Joyce is a PhD candidate in the School of Chemical Sciences at Dublin City University, where her research focuses on the development of multiple handheld nutrient devices that can take near real-time measurements of phosphate in the field, as part of water catchment area monitoring.

In this interview, Joyce explains the impact her work could have on society, tells us about the benefits that open-source technology has had on her research and highlights the importance of researcher support programs.

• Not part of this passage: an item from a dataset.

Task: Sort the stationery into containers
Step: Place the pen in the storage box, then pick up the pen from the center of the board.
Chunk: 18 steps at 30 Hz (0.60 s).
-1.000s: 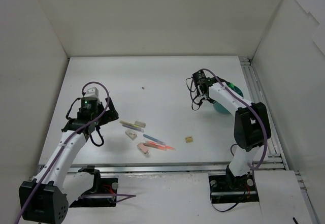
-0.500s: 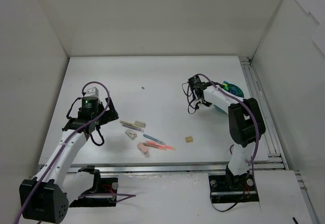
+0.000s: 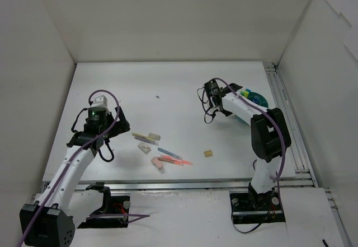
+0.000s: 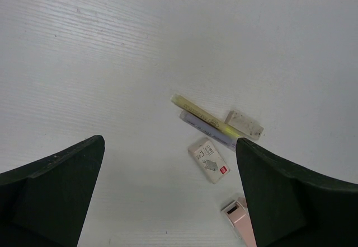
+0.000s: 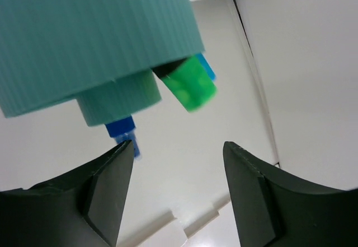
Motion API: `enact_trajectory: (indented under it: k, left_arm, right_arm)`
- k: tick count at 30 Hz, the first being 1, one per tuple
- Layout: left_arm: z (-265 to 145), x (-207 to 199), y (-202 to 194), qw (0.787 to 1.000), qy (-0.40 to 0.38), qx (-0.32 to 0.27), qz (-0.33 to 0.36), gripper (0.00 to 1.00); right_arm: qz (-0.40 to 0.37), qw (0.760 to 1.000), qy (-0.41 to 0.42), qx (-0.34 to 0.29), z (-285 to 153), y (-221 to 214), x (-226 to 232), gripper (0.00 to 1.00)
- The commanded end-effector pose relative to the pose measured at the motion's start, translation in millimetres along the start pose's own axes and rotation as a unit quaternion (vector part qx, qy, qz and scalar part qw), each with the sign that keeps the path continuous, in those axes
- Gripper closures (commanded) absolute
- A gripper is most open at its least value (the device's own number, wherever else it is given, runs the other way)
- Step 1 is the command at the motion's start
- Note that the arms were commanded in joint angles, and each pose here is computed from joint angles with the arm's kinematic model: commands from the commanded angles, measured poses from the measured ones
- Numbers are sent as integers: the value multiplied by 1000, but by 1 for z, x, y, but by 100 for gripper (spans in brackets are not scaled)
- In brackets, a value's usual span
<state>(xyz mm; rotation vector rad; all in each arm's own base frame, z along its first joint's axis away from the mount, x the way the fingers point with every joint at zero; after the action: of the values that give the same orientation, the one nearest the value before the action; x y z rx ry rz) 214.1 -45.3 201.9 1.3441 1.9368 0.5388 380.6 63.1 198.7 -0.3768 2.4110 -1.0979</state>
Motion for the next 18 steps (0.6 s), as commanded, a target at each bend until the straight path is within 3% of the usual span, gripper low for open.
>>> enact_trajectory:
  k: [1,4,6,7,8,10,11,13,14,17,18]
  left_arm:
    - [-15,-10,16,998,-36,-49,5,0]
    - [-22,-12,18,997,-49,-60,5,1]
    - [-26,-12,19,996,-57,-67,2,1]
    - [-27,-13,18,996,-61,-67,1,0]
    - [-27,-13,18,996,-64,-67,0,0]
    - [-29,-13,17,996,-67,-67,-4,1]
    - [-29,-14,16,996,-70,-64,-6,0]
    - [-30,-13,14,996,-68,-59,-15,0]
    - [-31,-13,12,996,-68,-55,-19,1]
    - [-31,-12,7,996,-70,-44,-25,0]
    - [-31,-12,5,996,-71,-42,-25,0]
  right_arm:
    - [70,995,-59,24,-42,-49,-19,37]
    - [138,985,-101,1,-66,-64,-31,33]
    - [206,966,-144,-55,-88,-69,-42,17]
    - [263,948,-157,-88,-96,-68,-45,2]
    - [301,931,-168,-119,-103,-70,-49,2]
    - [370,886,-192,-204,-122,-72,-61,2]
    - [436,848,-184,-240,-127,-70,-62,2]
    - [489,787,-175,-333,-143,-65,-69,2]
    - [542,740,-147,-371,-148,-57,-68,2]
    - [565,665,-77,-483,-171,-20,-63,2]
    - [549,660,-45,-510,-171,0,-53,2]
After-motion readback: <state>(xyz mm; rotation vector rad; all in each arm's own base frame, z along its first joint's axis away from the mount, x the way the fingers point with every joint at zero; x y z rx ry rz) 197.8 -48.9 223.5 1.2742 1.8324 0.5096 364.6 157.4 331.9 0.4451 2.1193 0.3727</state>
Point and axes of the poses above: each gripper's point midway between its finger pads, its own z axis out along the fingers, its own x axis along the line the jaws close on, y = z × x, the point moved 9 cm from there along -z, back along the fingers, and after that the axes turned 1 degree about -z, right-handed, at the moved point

Can you tell us about your research and what the most important outcomes are?

Joyce O’Grady
(JO): The observation and detection of nutrients such as phosphate is essential for monitoring and management of a catchment area. There is a growing demand for new sensor technologies that can achieve a high level of frequent sampling and detection throughout the many water systems that make up a catchment area. These new water sensor technologies make the traditional methods of water sampling redundant as they are becoming automated, simplified and easier to operate. Therefore, making the task of sampling more frequently, cost and time efficient.

The aim of this project is to design, develop and manufacture a centrifugal microfluidic multi-sample disc sensor that can be used out in the field for the detection of phosphate within the Burrishoole catchment in Newport, Co. Mayo. This interest area is comprised of an index of lakes and rivers with a mixture of both fresh and brackish water systems.
The sensing disc used in the detection is based on microfluidics which takes advantage of fluid manipulation, provides high precision metering, liquid/reagent storage and the incorporation of detection systems that enables the development of a fully integrated and successful platform, suitable for use out in the field.

The desirable criteria for a field nutrient sensor typically include real-time or near real-time measurements, on-site detection, robustness, reliability, low limit of detection, dynamic linear range observations and cost effectiveness.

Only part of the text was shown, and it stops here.